# Evaluation of potential of Revstone ® on gentamicin-induced renal toxicity in Wistar rats: a comparative study of the capsule and syrup forms

**Authors:** Jayshree Shriram Dawane, Priti Dhande, Chandra Dhar Shukla, Aishwarya Dhakne

PMC · DOI: 10.3389/fphar.2026.1765648 · Frontiers in Pharmacology · 2026-03-03

## TL;DR

This study compared the effectiveness of Revstone® capsule and syrup in protecting rat kidneys from gentamicin damage, finding the syrup more effective.

## Contribution

The study provides a comparative evaluation of two formulations of Revstone® for renal protection in a gentamicin-induced toxicity model.

## Key findings

- Revstone® syrup at high dose significantly reduced creatinine levels in gentamicin-treated rats.
- Both formulations improved oxidative stress markers and kidney histology.
- The syrup form showed greater renoprotective efficacy than the capsule form.

## Abstract

Revstone®, a polyherbal formulation available in capsule and syrup forms, is designed to treat kidney-related disorders. However, its renoprotective efficacy remains insufficiently validated. In this study, we aimed to evaluate and compare the renoprotective potential of Revstone® capsule and syrup formylations in Wistar rats.

The aim of this study was to assess the acute toxicity profile of Revstone® capsule and syrup following Organisation for Economic Co-operation and Development (OECD) guidelines and compare their efficacy in reversing renal damage based on biochemical, histological, and functional markers.

Acute oral toxicity testing was conducted according to the OECD 423 guidelines, and rats were observed for 14 days for mortality, behavioural and clinical changes, body weight variations, and gross necropsy findings.
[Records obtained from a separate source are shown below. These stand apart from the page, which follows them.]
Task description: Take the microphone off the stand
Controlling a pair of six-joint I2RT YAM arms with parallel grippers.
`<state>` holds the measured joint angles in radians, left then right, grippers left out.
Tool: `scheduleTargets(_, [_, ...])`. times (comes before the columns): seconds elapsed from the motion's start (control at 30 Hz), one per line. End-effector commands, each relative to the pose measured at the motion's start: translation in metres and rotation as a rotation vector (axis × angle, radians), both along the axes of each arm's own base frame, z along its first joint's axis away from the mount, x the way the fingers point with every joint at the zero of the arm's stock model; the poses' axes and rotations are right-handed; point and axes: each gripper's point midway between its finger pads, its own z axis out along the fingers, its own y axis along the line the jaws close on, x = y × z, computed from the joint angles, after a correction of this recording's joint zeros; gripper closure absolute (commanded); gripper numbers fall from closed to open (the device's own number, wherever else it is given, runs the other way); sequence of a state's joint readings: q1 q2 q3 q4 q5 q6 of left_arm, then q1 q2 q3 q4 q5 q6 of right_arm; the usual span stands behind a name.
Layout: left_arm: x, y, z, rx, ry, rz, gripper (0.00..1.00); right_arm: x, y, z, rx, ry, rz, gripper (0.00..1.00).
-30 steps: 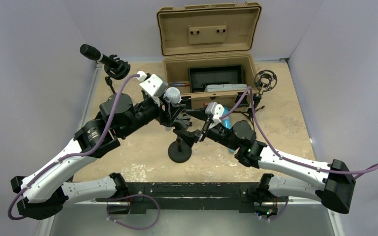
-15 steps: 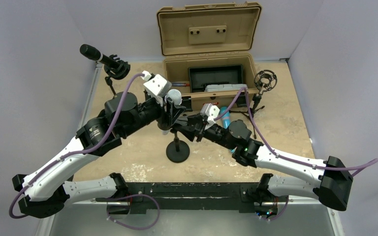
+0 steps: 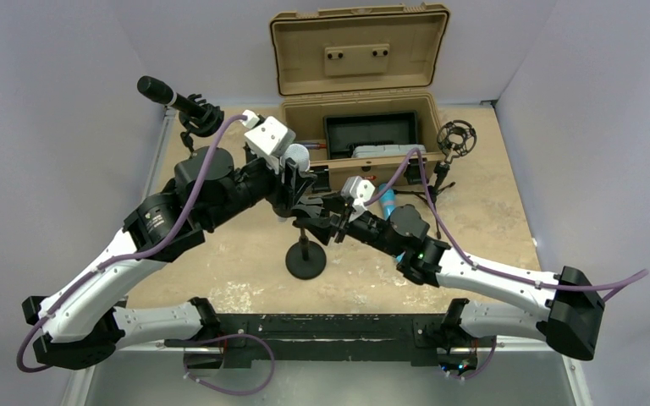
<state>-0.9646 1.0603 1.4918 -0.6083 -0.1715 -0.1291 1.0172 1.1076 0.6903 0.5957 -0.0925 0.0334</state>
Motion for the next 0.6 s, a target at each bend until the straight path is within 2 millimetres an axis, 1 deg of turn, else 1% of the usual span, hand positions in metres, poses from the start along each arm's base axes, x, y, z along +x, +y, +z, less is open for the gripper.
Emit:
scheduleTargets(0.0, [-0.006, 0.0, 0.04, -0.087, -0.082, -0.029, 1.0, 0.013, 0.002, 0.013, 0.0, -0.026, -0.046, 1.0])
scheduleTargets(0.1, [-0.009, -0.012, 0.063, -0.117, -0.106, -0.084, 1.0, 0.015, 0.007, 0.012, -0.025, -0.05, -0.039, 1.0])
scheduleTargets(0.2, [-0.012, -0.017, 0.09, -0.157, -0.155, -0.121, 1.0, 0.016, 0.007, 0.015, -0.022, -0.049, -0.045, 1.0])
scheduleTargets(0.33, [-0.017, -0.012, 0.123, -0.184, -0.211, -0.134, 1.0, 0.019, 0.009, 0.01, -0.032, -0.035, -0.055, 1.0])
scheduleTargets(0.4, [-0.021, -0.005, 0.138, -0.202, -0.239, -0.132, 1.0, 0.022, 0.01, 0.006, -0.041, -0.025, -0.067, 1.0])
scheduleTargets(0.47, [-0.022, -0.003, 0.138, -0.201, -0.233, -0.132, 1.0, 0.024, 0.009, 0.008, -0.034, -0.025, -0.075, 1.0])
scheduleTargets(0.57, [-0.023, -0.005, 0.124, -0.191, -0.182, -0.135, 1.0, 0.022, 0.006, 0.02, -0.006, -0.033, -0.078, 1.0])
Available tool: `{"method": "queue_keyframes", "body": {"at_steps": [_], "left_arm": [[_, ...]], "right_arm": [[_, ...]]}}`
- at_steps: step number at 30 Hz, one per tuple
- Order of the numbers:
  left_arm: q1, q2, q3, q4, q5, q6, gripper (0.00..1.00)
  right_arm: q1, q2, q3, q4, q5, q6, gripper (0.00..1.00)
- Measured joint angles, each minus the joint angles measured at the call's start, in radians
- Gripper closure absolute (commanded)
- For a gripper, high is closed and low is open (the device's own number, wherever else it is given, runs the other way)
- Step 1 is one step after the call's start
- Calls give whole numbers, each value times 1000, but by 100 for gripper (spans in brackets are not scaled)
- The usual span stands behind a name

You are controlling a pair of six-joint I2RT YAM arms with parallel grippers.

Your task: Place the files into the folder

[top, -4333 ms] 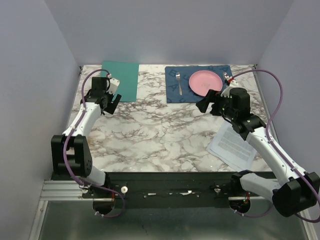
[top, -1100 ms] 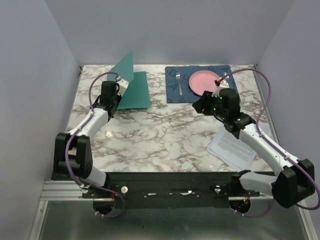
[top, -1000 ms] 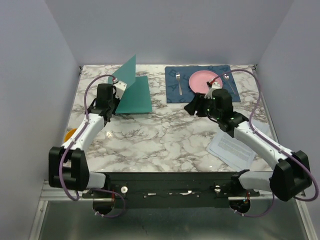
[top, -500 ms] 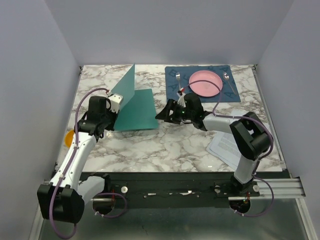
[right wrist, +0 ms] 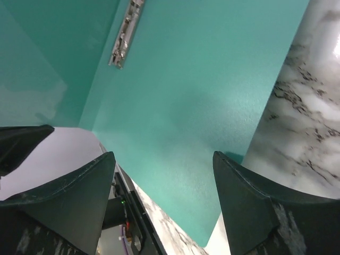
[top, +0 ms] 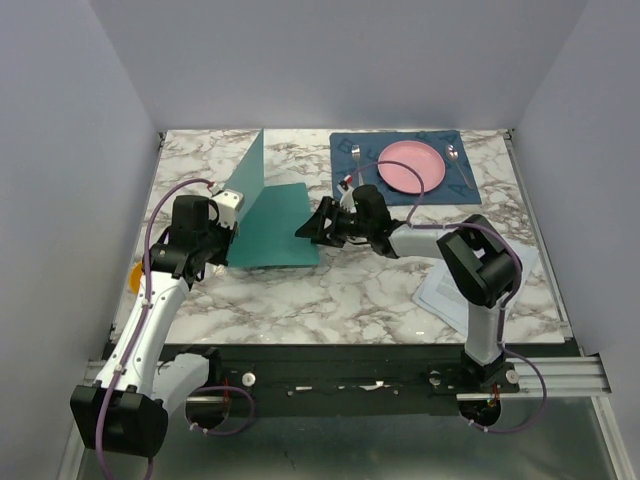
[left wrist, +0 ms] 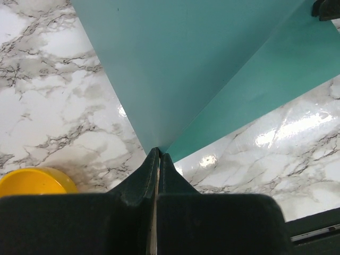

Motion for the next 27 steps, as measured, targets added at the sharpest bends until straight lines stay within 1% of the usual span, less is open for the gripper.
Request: {"method": "queue_keyframes", "body": {"at_steps": [6,13,17,21,25,27], "left_arm": [[0,0,0,-2,4,0,100],[0,-1,0,-3,7,0,100],[0,-2,0,-3,7,0,100],[0,-2,0,-3,11,-1,100],[0,-2,0,-3,20,-3,100],[0,-2,0,-3,25,-5,100]], "right_arm": [[0,-31,-35,-68,35,-55,18],[0,-119,-43,-140,95,-121,18],[0,-121,-55,-137,97,-116,22],[0,-102,-68,-121,84,-91,22],[0,-75,-90,-79,69,-55,24],[0,-59,-102,-48,51,-28,27]]}}
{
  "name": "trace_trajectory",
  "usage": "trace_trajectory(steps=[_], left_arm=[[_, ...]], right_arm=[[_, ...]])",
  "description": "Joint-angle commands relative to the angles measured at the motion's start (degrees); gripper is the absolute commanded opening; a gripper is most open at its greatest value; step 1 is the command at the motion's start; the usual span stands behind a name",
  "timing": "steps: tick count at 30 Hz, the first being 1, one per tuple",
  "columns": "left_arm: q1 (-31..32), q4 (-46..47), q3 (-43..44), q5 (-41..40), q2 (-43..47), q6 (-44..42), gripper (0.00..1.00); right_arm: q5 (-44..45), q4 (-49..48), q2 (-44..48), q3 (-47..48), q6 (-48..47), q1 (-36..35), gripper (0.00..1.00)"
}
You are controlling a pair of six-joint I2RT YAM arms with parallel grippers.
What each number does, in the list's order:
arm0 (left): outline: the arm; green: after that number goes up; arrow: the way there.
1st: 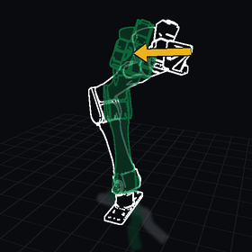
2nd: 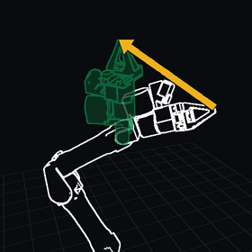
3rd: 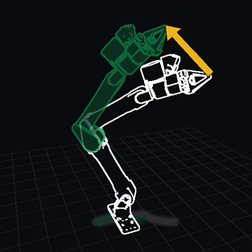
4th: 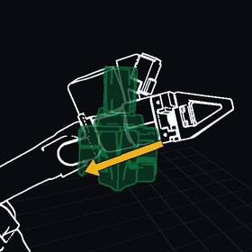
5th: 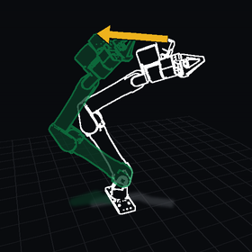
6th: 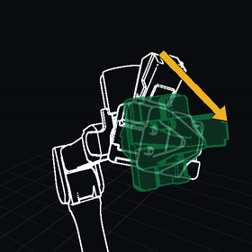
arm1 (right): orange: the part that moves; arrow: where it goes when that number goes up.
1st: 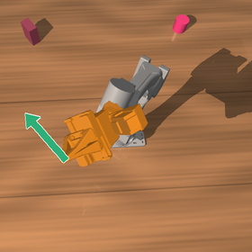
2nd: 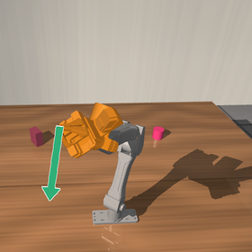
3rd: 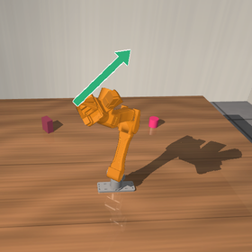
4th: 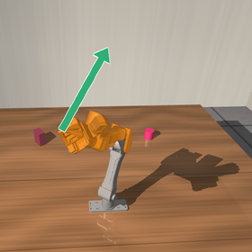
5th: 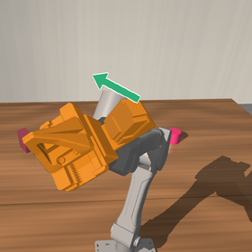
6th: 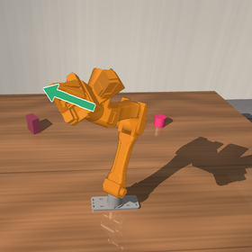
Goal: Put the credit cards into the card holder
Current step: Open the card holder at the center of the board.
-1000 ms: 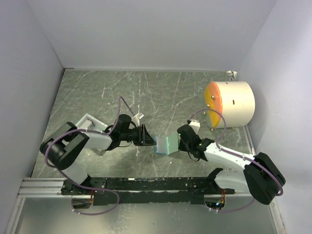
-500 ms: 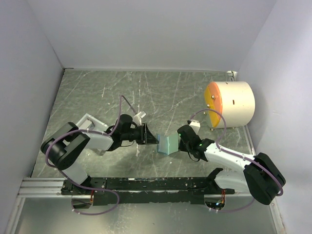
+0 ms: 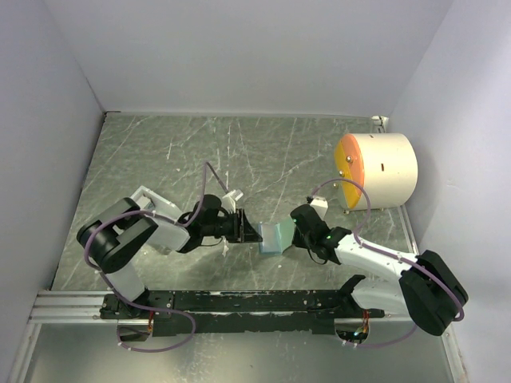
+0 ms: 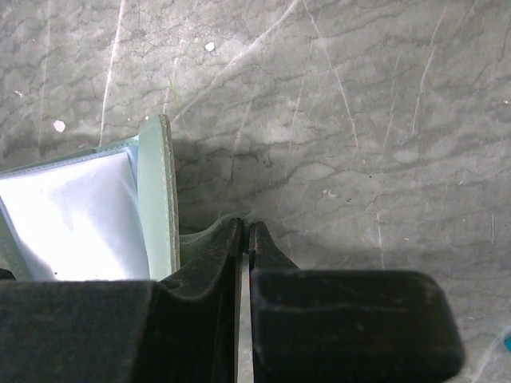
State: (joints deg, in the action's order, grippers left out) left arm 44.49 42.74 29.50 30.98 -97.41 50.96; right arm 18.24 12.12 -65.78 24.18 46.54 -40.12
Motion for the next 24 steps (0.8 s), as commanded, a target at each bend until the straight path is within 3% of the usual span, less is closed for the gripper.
trace_trajectory(steps=[1, 6, 10, 13, 17, 24], left_arm=[[1.24, -3.28, 1.02, -3.85, 1.04, -4.52, 0.43], [1.30, -7.87, 0.10, -7.34, 5.81, -4.75, 0.17], [1.30, -16.71, -0.26, -12.57, 14.62, -5.24, 0.07], [1.30, -30.99, 1.95, -19.21, 22.24, -6.51, 0.07], [1.25, -40.90, 3.14, -24.93, 30.41, -7.87, 0.07], [1.30, -41.97, 4.11, -23.48, 26.82, -7.37, 0.23]], right_arm=[[-0.72, -0.01, 0.80, 0.13, 0.31, 0.30, 0.00], [-2.46, 1.37, 1.87, 2.57, -2.86, -1.19, 0.00], [-5.11, 1.80, 2.00, 6.68, -4.50, -6.12, 0.00], [-9.66, 0.32, 1.62, 9.23, -5.20, -7.43, 0.00], [-10.68, -0.58, -0.45, 11.08, -4.92, -7.59, 0.00], [-2.09, 4.65, -3.75, 10.50, -4.03, -6.34, 0.00]])
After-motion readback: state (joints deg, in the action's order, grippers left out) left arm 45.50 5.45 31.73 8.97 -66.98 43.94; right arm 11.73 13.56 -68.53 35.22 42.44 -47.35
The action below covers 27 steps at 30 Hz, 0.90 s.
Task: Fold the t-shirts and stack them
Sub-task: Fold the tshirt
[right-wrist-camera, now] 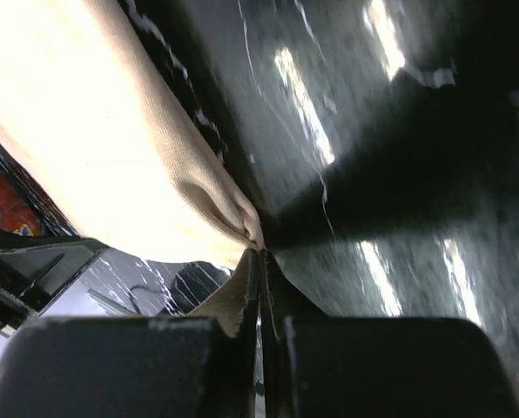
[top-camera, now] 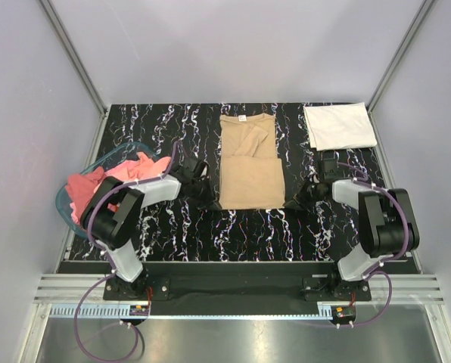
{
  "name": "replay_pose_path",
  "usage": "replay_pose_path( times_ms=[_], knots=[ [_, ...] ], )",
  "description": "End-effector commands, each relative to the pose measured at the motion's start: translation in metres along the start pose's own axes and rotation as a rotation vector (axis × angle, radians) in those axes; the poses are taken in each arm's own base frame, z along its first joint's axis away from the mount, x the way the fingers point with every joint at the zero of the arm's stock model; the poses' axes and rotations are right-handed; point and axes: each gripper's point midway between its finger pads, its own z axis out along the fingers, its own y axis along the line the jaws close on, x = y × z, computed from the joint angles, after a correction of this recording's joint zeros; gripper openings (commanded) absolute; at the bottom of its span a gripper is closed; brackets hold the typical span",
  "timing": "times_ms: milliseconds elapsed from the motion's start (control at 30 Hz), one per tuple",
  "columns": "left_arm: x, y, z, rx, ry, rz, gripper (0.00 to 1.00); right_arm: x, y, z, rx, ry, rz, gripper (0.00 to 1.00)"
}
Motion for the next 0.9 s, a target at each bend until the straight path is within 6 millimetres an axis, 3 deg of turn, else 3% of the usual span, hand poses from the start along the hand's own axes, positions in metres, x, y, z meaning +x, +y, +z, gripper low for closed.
replay_pose_path(
  times_ms=[0,233,467,633,733,833,867],
  knots=[
    [0.007,0.000,-0.021,-0.002,-0.041,0.007,0.00,0.010,-0.012,-0.017,0.061,-0.040,0.000,0.00],
    [0.050,-0.023,-0.047,0.068,-0.041,0.084,0.00,0.038,-0.019,-0.054,0.050,-0.095,0.018,0.00],
    [0.096,-0.018,-0.069,0.051,-0.051,0.102,0.00,0.070,-0.017,-0.104,-0.015,-0.182,0.010,0.00],
    [0.128,-0.037,-0.082,0.089,-0.041,0.140,0.00,0.088,-0.016,-0.124,-0.048,-0.192,0.004,0.00],
    [0.130,-0.040,-0.082,0.079,-0.042,0.155,0.00,0.085,-0.010,-0.131,-0.073,-0.227,-0.023,0.00],
    [0.118,-0.037,-0.085,0.016,-0.082,0.181,0.00,0.075,0.000,-0.134,-0.085,-0.248,-0.066,0.00],
    [0.111,-0.046,-0.088,0.015,-0.101,0.192,0.00,0.070,0.004,-0.135,-0.080,-0.249,-0.072,0.00]
  ],
)
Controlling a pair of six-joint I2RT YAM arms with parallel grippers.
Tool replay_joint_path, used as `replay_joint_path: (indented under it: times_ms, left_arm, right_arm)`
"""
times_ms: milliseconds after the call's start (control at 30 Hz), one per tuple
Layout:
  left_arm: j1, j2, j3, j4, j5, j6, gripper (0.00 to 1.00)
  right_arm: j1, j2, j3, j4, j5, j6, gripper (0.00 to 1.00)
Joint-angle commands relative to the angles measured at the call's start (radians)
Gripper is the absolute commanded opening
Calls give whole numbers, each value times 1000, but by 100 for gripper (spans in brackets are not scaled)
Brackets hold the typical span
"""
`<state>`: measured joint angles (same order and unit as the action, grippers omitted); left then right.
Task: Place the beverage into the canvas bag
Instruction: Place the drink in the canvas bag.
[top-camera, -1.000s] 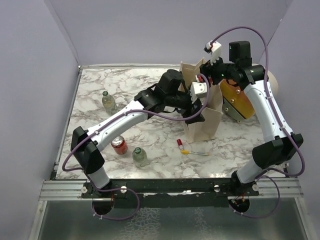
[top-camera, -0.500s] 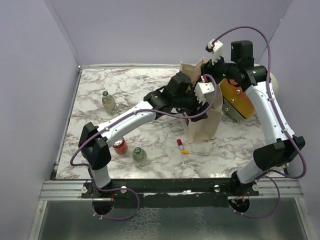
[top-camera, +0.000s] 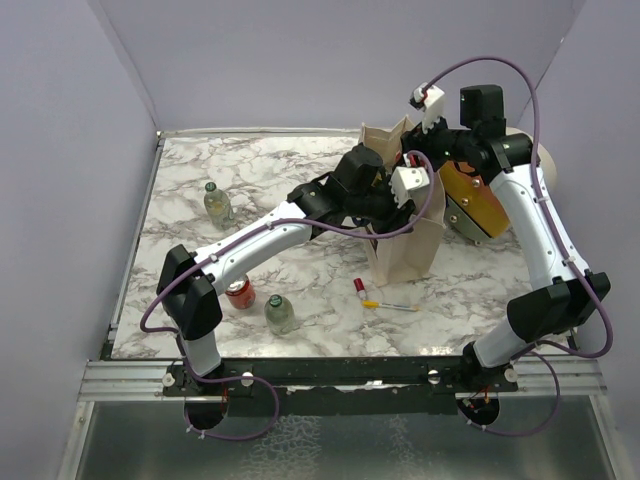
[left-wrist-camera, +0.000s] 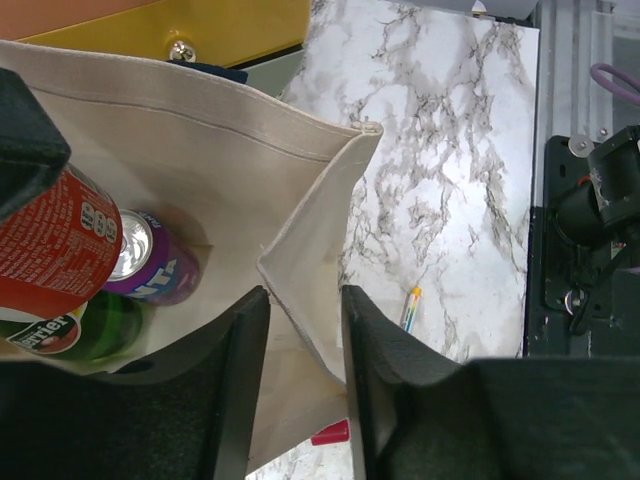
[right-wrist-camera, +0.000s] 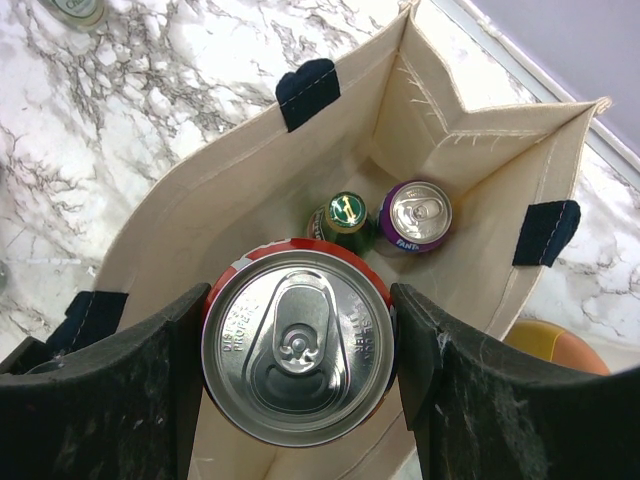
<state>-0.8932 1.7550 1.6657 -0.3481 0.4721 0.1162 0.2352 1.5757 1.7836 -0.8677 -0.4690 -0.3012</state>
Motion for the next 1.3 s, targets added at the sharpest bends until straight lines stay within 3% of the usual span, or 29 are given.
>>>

For efficacy evaluation, nephrotoxicity was induced by gentamicin (80 mg/kg i.p. for 7 days). Rats were divided into seven groups, namely, the normal control, disease control, Revstone® syrup (low and high dose), Revstone® capsule (low and high dose), and standard drug control (valsartan 10 mg/kg). Renal function was assessed from serum creatinine, blood urea nitrogen, and uric acid levels. Oxidative stress markers such as malondialdehyde (MDA), superoxide dismutase (SOD), and catalase (CAT) were measured, and histopathological evaluation of kidney tissue was performed. Data were analysed using one-way ANOVA followed by Tukey’s post hoc test (p < 0.05).

Gentamicin significantly elevated renal markers (p < 0.001). Revstone® syrup at high dose markedly reduced creatinine (p < 0.001), while both formulations improved oxidative stress and renal histology. The syrup formulation was more effective, indicating its potential for future clinical application.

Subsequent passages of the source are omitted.